Renewable hydrogen, as defined in the draft delegated act, can therefore neither technically nor economically meet the low-carbon hydrogen needs required for a successful climate transition. To produce low-carbon hydrogen, there are two solutions :

1) In Europe, a massive use of the carbon-free and controllable source of baseload electricity that is nuclear, and therefore a policy of major investments in the extension of existing nuclear power plants  and in new nuclear power. Hydrogen production could thus rely on highly carbon-free electricity supplied by the grid or on dedicated nuclear production. In particular, there are projects for high-temperature SMRs that would make it possible to use both the electricity and heat produced to obtain a high-temperature electrolysis process that would increase the efficiency of electrolysis by 10 points (up to 85%)

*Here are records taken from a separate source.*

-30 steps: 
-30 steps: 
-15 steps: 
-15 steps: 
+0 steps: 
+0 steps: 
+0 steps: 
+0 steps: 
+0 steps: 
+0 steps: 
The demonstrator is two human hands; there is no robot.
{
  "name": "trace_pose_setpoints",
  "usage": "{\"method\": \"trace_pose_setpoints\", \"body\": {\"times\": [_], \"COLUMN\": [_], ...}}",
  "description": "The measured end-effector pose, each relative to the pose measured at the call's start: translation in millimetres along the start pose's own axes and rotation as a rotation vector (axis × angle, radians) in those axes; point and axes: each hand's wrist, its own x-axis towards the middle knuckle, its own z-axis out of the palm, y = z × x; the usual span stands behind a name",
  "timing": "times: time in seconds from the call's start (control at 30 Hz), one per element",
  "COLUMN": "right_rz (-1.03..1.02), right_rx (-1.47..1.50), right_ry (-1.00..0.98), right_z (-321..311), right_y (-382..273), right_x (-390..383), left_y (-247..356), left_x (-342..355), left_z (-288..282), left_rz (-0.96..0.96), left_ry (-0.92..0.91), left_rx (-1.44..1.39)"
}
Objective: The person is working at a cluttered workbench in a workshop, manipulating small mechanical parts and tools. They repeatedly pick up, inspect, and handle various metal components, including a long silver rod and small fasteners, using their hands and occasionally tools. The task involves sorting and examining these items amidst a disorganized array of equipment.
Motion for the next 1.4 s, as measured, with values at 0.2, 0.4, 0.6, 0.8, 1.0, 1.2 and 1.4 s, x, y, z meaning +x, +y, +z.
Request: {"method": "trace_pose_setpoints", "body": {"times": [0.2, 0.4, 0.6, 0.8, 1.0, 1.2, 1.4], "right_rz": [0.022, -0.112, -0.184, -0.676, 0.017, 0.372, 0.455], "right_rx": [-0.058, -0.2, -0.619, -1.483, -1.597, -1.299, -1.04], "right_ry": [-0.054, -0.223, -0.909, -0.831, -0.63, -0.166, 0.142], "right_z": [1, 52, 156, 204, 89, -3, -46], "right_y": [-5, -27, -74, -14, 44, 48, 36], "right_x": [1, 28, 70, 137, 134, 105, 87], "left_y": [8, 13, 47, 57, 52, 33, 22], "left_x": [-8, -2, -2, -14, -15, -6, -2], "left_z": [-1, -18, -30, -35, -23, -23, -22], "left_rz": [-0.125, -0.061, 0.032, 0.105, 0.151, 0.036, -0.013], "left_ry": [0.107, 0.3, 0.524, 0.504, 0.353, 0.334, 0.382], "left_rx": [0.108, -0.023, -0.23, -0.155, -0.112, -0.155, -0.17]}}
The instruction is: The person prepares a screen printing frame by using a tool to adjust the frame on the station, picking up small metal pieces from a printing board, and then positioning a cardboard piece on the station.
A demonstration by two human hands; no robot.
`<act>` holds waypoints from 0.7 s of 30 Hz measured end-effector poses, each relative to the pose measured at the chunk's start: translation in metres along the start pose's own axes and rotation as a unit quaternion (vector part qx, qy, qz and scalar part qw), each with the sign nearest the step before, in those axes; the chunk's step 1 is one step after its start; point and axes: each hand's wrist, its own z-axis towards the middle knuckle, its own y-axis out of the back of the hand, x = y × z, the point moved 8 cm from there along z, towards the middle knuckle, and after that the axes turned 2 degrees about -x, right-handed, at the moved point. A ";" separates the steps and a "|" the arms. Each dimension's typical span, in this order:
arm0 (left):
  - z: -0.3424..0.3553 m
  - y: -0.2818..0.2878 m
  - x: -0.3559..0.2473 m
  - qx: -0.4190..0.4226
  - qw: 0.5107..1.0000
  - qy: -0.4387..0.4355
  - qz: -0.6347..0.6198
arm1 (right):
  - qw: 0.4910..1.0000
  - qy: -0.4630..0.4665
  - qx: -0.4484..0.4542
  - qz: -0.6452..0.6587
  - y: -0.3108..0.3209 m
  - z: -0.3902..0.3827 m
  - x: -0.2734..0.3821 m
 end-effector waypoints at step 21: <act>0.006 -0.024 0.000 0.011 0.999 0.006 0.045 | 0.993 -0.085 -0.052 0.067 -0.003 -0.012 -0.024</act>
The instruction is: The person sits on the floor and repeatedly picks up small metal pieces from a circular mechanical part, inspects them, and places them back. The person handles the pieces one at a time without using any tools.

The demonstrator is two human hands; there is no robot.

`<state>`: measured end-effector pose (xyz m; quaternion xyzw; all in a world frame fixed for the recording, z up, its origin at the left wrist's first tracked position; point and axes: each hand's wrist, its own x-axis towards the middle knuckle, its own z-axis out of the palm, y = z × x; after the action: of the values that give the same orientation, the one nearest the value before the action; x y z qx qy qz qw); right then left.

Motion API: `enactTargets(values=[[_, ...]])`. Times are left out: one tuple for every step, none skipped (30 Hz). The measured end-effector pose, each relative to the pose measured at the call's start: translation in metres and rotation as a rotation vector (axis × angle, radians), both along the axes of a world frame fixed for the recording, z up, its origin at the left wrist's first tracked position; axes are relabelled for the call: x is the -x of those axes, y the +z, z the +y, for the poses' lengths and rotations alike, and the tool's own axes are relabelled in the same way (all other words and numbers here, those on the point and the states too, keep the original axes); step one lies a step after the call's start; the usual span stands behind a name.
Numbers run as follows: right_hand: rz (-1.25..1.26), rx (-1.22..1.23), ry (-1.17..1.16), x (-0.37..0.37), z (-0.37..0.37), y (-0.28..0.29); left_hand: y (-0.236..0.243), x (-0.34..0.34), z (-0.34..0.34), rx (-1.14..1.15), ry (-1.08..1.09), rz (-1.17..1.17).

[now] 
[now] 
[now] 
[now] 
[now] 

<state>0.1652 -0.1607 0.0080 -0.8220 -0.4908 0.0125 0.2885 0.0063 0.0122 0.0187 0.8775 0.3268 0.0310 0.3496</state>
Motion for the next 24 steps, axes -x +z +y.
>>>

- Some countries are considering massive imports of hydrogen from countries outside the European Union that are well endowed with renewable energy, similar to their current natural gas imports. This strategy would once again expose us to a major energy dependence on non-European production.  The carbon footprint and environmental balance of the hydrogen thus produced and transported, calculated from source to point of use, are much less favourable than that of local nuclear production.  This is also true for the economic balance and in terms of jobs in the European Union. On a more political level, such projects have been described by Dr Samuele Furfari, a former senior official in the European Commission's Directorate-General for Energy, as "ecolonialism in the land of surrealism".

After several years of discussion, we are now at a categorization of hydrogen into at least five "colors": gray (hydrocarbon cracking), green (renewable), blue ( gas with carbon capture), pink (nuclear), yellow (low-carbon electricity mix). In hydrogen as in other areas, a successful decarbonization strategy involves stopping metaphysical delusions and breaking with anti-nuclear dogmatism; it cannot be based on ignorance of the most basic physical realities and must follow, as regards energy sources, the principle of technological neutrality with climate efficiency.

Therefore, it seems appropriate to cancel this delegated act, which in no way addresses the problem of hydrogen production and undermines the very purpose for which it is proposed. Following the opinion of the French Academy of Technologies, we ask 1) that the classification of the different types of hydrogen be based exclusively on a CO2 analysis emitted during the life cycle and up to the point of distribution and that 2) as proposed in the delegated act presented on 23 April 2021 by the Commission, define as low-carbon and eligible for the taxonomy an hydrogen  production that emits less than 3 kg of CO2 per kg of hydrogen.